Cancers sugar lust can be predicted and prevented

Cancers sugar lust can be predicted and prevented
Researchers show how to stop sugar feeding cancer 
 

 

Certain cancers seem to love sugar and researchers at Duke Medical Institute seem to have developed a way to predict which; and a potential way to block it (1).
 
In a study(1) published in Cell Metabolism (September 14), Assistant Professor Jason Locasale and a team of scientists showed that in the Warburg Effect - where cancer cells break down sugar using fermentation only – an enzyme GAPDH specifically controls the rate of glucose burning.

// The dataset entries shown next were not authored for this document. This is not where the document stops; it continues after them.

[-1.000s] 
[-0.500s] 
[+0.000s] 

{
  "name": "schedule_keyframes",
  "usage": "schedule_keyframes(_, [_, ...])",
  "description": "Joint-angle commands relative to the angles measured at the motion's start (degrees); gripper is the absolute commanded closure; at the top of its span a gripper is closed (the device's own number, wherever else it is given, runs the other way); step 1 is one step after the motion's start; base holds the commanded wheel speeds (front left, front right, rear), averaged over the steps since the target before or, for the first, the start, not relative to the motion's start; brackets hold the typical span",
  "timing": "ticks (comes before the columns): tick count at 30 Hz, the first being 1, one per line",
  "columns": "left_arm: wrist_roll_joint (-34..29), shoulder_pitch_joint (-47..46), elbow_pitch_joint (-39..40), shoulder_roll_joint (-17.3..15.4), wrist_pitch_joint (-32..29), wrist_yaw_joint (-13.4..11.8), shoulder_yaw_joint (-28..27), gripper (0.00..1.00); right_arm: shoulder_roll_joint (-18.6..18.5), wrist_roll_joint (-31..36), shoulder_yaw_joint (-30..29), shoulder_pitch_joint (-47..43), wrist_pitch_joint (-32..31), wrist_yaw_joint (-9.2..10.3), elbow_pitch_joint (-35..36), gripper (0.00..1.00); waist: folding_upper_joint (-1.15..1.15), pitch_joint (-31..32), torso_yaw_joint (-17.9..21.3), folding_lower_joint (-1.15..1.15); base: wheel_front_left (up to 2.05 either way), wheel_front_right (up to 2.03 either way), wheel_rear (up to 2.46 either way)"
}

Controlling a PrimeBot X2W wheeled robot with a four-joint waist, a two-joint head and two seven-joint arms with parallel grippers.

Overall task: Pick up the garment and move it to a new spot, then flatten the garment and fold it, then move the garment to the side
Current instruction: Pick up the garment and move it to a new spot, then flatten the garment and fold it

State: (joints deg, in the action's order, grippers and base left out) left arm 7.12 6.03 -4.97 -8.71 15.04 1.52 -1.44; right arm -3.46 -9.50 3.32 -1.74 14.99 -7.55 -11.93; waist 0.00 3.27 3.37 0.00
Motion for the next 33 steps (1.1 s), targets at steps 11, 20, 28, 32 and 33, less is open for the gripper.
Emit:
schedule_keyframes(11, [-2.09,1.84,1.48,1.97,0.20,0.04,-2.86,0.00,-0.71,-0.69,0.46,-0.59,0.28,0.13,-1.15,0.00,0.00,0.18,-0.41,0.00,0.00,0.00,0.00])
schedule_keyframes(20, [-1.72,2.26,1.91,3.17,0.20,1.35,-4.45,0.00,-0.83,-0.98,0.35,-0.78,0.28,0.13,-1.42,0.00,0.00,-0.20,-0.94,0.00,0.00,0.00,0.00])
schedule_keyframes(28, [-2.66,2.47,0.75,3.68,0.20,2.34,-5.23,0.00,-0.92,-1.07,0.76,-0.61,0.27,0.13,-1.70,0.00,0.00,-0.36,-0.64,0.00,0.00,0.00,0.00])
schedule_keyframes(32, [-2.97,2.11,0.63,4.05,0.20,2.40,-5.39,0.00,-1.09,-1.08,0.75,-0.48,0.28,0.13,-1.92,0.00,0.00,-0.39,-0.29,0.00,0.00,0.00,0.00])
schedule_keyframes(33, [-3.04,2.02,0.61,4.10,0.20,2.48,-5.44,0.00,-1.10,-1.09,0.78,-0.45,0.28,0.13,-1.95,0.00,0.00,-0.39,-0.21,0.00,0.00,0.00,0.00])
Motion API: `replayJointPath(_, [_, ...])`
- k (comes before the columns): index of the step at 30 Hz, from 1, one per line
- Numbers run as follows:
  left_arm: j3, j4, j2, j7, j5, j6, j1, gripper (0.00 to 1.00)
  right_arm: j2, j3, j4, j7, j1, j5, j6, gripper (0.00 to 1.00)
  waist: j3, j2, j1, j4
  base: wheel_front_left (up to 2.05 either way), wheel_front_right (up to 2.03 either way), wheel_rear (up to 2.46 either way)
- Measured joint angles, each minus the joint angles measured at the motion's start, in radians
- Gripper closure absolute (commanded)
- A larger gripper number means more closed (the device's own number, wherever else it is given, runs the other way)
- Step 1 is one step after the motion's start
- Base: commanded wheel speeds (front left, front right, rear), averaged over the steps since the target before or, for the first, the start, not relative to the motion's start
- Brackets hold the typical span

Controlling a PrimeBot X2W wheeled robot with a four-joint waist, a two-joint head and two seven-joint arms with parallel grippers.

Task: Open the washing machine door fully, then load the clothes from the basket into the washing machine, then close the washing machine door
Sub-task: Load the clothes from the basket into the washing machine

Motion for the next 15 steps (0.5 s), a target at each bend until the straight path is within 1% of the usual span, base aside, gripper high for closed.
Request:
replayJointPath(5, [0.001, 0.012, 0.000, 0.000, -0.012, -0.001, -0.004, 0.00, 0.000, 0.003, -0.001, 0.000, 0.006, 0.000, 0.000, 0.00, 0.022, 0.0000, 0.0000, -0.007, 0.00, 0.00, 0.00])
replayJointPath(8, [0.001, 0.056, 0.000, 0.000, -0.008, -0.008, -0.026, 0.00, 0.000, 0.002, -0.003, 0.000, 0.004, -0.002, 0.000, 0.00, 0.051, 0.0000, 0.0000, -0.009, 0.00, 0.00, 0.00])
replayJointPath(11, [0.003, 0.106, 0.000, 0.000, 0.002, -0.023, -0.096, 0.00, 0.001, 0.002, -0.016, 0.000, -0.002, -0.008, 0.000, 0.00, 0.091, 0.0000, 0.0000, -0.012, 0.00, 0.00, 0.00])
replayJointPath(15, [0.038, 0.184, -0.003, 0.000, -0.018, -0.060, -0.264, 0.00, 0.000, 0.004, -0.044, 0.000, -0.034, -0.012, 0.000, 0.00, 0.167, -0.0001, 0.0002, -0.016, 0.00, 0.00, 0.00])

They are now working on a test that might use GAPDH levels to test to what degree a person’s cancer is glucose-dependent.  
 
They then found that a molecule made by a sugar-consuming fungus to stop bacterial attack could stop the glucose consumption in cancer cells by stopping the GAPDH effect but leaving healthy cells alone.
 
Chris Woollams, former Oxford University Biochemist and founder of CANCERactive said, “Anyone who has seen me speak knows well my views on common sugars and the heightened risk of cancer – if you have a brain tumour or a colorectal cancer, it would seem a molecule of sugar is your enemy, but that may be less true for others like hormonally driven cancers such as breast, prostate and ovarian, as I tell people frequently. Even within cancers there is evidence that no two people are the same. One person can find sugar makes their cancer aggressive, while another with the same cancer may see less of an effect.
Go to: Sugar can make a cancer more aggressive by turning on the ’ras’ gene
 
Here, in this work by Duke, we not only have a way of measuring the impact sugar can have on a cancer, we have the potential to stop it.
Frankly, the shere volume of research makes those UK cancer charities holding their cake and coffee mornings look complete idiots, not to mention those hospitals and dieticians who are in denial. They are a danger to cancer patients, just when the doctor is trying to kill off the cancer.
A couple of years ago, when the UK skeptics attacked me for my views, the Times showed the Skeptic charity ’Sense about Science’ had received a donation from Coca Cola. Draw from that what you will." 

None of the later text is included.